In a disclosure to the Philippine
Stock Exchange, EDC said that as of March 31 this year, it had a
balance of P1.35 billion from the P9.28 billion in net proceeds from
the company’s initial public offering (IPO) of three billion
shares.
EDC is the country’s largest
geothermal energy producer as well as provider of onshore drilling
services. A former subsidiary of state-owned Philippine National Oil
Co., majority control of EDC shifted to the Lopez Group after First
Gen Corp., through Red Vulcan Holdings Corp., posted the highest bid
of P58.5 billion for the government’s stake in the company.

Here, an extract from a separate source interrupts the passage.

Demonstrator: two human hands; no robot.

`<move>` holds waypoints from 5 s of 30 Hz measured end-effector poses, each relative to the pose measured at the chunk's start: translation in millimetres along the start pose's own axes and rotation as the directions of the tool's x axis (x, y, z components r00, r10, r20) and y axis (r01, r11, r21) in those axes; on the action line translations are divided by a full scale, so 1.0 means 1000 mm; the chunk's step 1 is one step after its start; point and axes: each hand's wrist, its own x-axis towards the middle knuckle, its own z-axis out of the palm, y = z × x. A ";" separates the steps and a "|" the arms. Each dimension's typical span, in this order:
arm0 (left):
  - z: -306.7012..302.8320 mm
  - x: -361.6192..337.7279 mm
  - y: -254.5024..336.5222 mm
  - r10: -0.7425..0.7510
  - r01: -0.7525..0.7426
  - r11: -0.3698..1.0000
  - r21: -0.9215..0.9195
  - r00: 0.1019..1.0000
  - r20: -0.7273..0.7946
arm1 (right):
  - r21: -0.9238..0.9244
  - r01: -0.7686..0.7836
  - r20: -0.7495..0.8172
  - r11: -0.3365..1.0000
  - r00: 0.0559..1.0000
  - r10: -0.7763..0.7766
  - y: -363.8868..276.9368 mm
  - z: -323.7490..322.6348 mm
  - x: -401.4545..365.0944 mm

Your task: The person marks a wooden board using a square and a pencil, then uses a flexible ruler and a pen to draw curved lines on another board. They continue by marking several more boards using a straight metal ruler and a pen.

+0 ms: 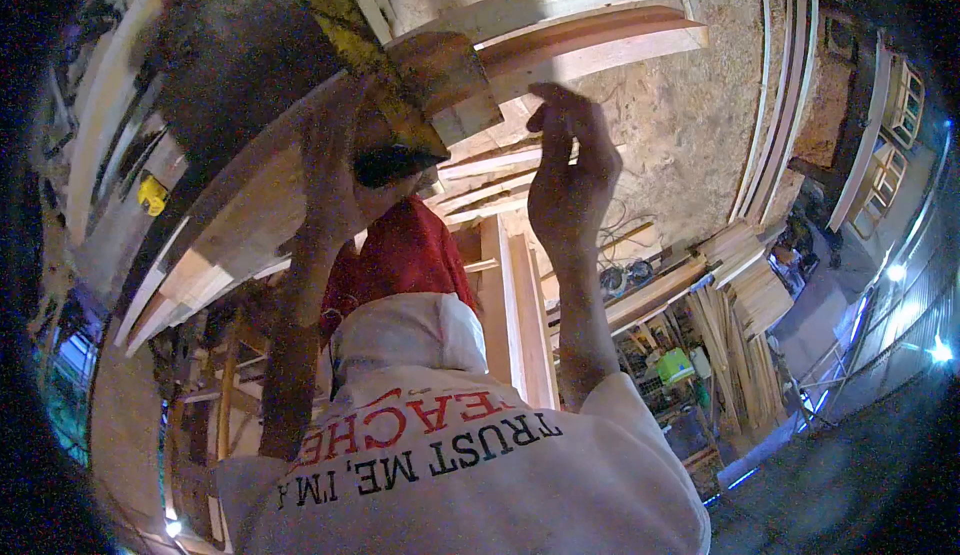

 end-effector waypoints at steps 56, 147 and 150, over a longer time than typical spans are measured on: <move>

For the second quarter of the
year, EDC said that it spent about P144 million for its expansion
projects. These include the upgrade of its drilling rigs, which used
up half of its second quarter planned expenditure, as well as
improvements in its Tanawon, Nasulo, Dauin and Mindanao III
geothermal projects.
The said geothermal projects form
part of the company’s organic growth, which coupled with plans for
acquiring a number of state-owned power plants, aims to increase
EDC’s 1,148-megawatt installed capacity by a roughly third in the
next five years.
Company officials earlier said
that EDC would use P5 to P6 billion of its IPO proceeds for these
projects.
Besides expanding its power
generation business, Paul Aquino, EDC president, said that the
company is banking on its drilling services to make it a global
player.
He said the company is raising a
war chest through fresh borrowings within the year.